14 minutes | Jan 17th 2020

Bonus Episode - Cancer Surviv(her) Portrait Event

Thursday night was special and meaningful for many people here in Saskatoon. The Surviv(her) cancer support group, founded by Amy Morris, hosted an event called 'Portraits of Surviv(her)s.' It paired local photographers with Saskatoon women who are cancer survivors and fighters. It also created a wonderful sense of community.

The portraits were displayed throughout the event room at LB Distillery. Beside each professional portrait was a 5x7 photo selected by the subject of the photo along with a write-up describing what that small photo meant to them. The stories served as a window into each person's battle against cancer and put into perspective what it meant for them to be in the room on that night. 

Alyssa Noonan was one of those cancer fighters who shared their story and had their portrait taken. The local photographer she was matched with was our very own Janelle Wallace! I am so proud to work with Janelle on every episode of YXE Underground and it was wonderful to see her talents and character celebrated. You'll hear Alyssa and Janelle in this bonus episode.

You will also hear from Amy Morris and Kim Swetecki, who you may remember from Season One of the podcast where we took an in-depth look at cancer support in Saskatoon. Amy is the founder of Surviv(her) and Kim organizes the events for the support event. Both are cancer survivors and both had their portraits featured at the event. They were kind enough to share their thoughts on the evening in this episode.

Two things really hit home for me while attending the event. The first is the power of photographs. You will hear Alyssa and Kim share some really raw and powerful emotions of their cancer journeys sparked entirely by their photos. I know it's cliche to say that a picture says a thousand words, but that thought kept running through my mind while talking with the women featured in the event. 

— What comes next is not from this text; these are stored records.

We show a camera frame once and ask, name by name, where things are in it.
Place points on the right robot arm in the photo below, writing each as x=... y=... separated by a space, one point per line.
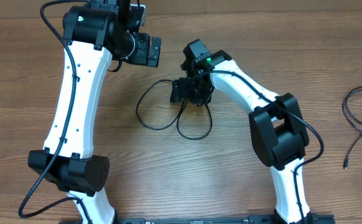
x=278 y=132

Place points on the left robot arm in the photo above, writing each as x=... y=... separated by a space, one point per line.
x=95 y=34

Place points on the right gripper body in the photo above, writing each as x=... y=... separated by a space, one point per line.
x=193 y=90

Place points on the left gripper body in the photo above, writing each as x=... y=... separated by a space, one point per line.
x=140 y=55

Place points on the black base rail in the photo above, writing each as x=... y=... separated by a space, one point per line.
x=312 y=218

The second is how strong the sense of community was in the room. Everyone there had some connection to cancer and where there to support for one-another. Amy and I talked at the end of the night about how necessary it is to have that community in Saskatoon. I have been told many times by cancer survivors and fighters that your life gets put on hold when battling the disease, which I think makes being a part of a community being created by Surviv(her) all the more important. 

For the women who took part in the event and showed up on a frigid January evening, the sense of understanding and camaraderie in Surviv(her) is real and important. I hope that comes through a bit in this bonus episode.